*DATASET EXCERPTS:*
'''
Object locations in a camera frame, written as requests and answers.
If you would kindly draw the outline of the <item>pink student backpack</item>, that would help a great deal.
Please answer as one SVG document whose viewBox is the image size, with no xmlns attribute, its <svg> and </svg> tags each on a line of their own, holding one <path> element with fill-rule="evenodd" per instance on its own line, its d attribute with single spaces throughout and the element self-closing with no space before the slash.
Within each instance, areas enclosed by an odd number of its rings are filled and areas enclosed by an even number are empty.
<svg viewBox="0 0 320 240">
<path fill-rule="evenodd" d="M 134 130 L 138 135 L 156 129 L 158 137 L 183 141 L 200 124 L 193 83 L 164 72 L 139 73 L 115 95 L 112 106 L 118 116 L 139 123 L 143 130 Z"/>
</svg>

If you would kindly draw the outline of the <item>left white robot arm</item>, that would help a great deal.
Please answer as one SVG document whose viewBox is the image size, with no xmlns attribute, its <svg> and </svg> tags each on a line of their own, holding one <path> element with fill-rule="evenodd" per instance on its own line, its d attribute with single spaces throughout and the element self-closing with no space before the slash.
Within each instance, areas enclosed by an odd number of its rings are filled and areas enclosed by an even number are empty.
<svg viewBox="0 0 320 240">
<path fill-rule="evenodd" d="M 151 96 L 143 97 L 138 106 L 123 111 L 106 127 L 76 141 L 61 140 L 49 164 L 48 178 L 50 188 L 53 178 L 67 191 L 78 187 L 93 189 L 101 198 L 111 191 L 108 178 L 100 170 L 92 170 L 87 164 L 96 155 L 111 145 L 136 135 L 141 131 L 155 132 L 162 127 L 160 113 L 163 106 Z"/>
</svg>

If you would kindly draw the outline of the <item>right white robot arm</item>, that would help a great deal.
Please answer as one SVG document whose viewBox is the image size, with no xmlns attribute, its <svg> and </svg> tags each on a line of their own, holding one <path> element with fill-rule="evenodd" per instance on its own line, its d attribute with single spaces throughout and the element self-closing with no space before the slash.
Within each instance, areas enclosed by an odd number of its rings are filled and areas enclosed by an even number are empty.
'''
*TASK INSTRUCTIONS:* Exactly the lines from the one holding "If you would kindly draw the outline of the <item>right" through the end of the records above are to be returned, and nothing else.

*TASK RESULT:*
If you would kindly draw the outline of the <item>right white robot arm</item>, that would help a great deal.
Please answer as one SVG document whose viewBox is the image size, with no xmlns attribute, its <svg> and </svg> tags each on a line of their own, holding one <path> element with fill-rule="evenodd" per instance on its own line, its d attribute with single spaces throughout and the element self-closing with no space before the slash.
Within each instance, areas enclosed by an odd number of its rings are filled and areas enclosed by an even number are empty.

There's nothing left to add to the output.